The first written record of the lake was made by John Work, the leader of a Hudson's Bay Company fur trapping expedition. Work recorded his party's visit in his journal on 16 October 1832. In his journal, Work called it Salt Lake. Work's journal also implies that other trappers may have been to the lake before his expedition.

Lieutenant John C. Fremont named Lake Abert during his 1843 mapping expedition through central and southern Oregon. Fremont and his Army topographical team were mapping the Oregon Territory from The Dalles on the Columbia River to Sutter's Fort in the Sacramento Valley of California. Fremont named the lake in honor of Colonel John James Abert, who was chief of the Army's Corps of Topographical Engineers. On 20 December 1843, Fremont described the discovery and naming of Lake Abert as follows:

[W]e turned a point of the hill on our left, and came suddenly in sight of another and much larger lake, which, along its eastern shore, was closely bordered by the high black ridge which walled it in by a precipitous face ... Spread out over a length of 20 miles, the lake, when we first came in view, presented a handsome sheet of water; and I gave to it the name Lake Abert, in honor of the chief of the corps to which I belong....

In 1986, a wildfire burned 9854 acre along the west side of the lake. After the fire, 800 acre along the shoreline were seeded with a Eurasian species, crested wheatgrass. The remaining acres were left to natural restoration.

== Human activity ==

Today, the Bureau of Land Management is responsible for Lake Abert and its surrounding land. There is one grazing allotment that borders the southwest shoreline of the lake, covering 6886 acre of Bureau of Land Management land. The area is semi-arid with bluebunch wheatgrass, cheatgrass, and big sagebrush as the primary vegetation. A 1997 study showed that the grazing practices on the allotment conformed to Federal and state standards.

Because of the lake's extreme alkalinity, there are no recreational activities that occur on the lake, although kayakers occasionally paddle on the lake. Swimming or extended contact with the lake's water would be harmful to humans. There are no developed campgrounds at Lake Abert, but the Bureau of Land Management does allow dispersed camping in the area. The only common recreational activity at Lake Abert is bird watching.

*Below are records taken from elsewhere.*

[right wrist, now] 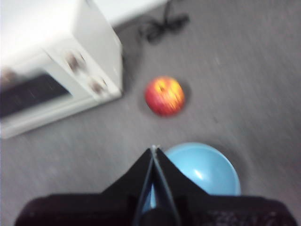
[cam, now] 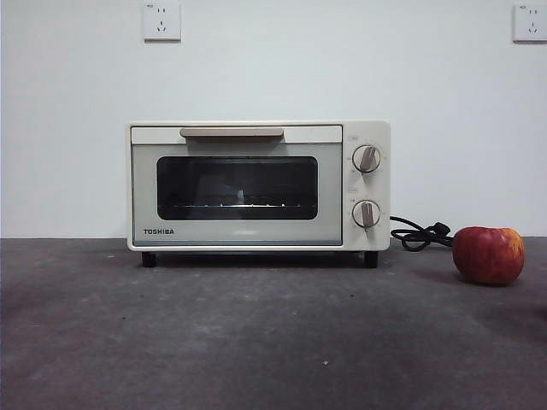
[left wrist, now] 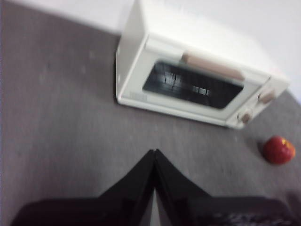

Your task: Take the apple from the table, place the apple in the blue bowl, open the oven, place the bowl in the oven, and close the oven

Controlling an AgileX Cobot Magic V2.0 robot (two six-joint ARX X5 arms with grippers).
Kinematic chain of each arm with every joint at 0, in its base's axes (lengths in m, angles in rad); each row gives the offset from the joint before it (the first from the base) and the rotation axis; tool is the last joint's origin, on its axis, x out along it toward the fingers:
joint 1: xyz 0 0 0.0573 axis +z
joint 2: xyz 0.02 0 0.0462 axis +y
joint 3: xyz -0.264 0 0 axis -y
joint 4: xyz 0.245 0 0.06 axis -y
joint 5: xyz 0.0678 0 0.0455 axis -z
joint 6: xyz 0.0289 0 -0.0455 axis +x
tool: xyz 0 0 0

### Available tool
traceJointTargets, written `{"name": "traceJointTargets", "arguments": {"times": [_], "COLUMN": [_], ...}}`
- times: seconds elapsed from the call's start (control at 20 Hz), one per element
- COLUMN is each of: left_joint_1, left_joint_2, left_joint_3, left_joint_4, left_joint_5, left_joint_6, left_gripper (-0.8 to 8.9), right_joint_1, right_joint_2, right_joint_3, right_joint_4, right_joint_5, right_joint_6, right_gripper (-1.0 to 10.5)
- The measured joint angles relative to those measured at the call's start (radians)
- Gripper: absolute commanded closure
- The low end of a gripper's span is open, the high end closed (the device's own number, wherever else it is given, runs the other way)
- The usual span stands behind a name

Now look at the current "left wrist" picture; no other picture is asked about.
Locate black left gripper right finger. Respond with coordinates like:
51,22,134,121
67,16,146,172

A small brine shrimp collection enterprise on Lake Abert was begun in 1979. The brine shrimp's high tolerance for salinity and ability to withstand freezing temperatures during the winter make brine shrimp the lake's only residents. While the brine shrimp harvest from the lake is relatively small, the impact of harvest has never been studied.

== Location ==

Lake Abert is located in Lake County in south-central Oregon. The lake is 30 mi north of Lakeview, Oregon, on U.S. Route 395. The highway runs along the east shore of the lake for approximately 18 mi. There are several interpretive signs at highway turn-offs overlooking the lake. Lake Abert is approximately 130 mi southwest of Burns, Oregon, also on Highway 395.